Task to carry out: Return only those lines of the material that contain "gray".

Provided records:
*** Begin section ***

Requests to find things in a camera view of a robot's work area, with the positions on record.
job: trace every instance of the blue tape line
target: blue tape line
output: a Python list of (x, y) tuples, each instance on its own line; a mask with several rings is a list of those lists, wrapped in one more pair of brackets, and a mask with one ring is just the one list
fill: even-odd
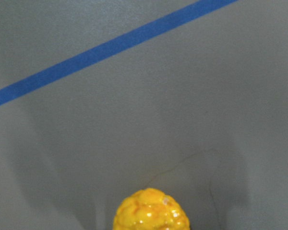
[(0, 105), (170, 31), (237, 0), (200, 0), (0, 90)]

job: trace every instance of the gray surface
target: gray surface
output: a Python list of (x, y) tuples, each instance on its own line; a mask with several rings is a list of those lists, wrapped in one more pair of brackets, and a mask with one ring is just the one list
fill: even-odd
[[(0, 88), (192, 1), (0, 1)], [(109, 230), (145, 186), (194, 230), (288, 230), (288, 1), (238, 1), (0, 107), (0, 230)]]

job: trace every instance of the yellow ball
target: yellow ball
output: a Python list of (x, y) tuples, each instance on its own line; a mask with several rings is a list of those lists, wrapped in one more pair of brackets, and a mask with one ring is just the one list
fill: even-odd
[(113, 230), (190, 230), (190, 223), (171, 196), (147, 188), (123, 200), (117, 209)]

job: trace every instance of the thin dark line
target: thin dark line
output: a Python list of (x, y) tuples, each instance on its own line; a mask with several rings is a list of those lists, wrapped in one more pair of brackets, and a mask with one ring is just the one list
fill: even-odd
[(220, 213), (219, 213), (219, 210), (217, 208), (217, 205), (216, 205), (216, 198), (212, 192), (212, 180), (216, 174), (216, 171), (217, 171), (218, 167), (215, 169), (215, 171), (213, 172), (211, 178), (210, 178), (210, 181), (209, 181), (209, 194), (210, 194), (210, 197), (211, 197), (211, 201), (212, 201), (212, 205), (213, 205), (213, 208), (215, 209), (215, 212), (216, 212), (216, 221), (217, 221), (217, 224), (220, 228), (220, 230), (224, 230), (223, 226), (222, 226), (222, 223), (221, 223), (221, 218), (220, 218)]
[(169, 172), (172, 172), (174, 171), (175, 169), (177, 169), (179, 166), (181, 166), (181, 164), (183, 164), (185, 161), (187, 161), (188, 159), (192, 158), (192, 157), (195, 157), (197, 155), (197, 153), (194, 153), (194, 154), (191, 154), (190, 156), (187, 156), (185, 157), (184, 159), (182, 159), (181, 161), (179, 161), (178, 163), (176, 163), (174, 166), (172, 166), (171, 168), (169, 169), (166, 169), (162, 172), (159, 172), (158, 174), (154, 175), (146, 184), (145, 186), (142, 188), (142, 189), (146, 189), (155, 179), (157, 179), (158, 177), (166, 174), (166, 173), (169, 173)]
[(236, 1), (237, 0), (199, 0), (196, 3), (0, 89), (0, 105)]

*** End section ***

Output for this exercise:
job: trace every instance of the gray surface
target: gray surface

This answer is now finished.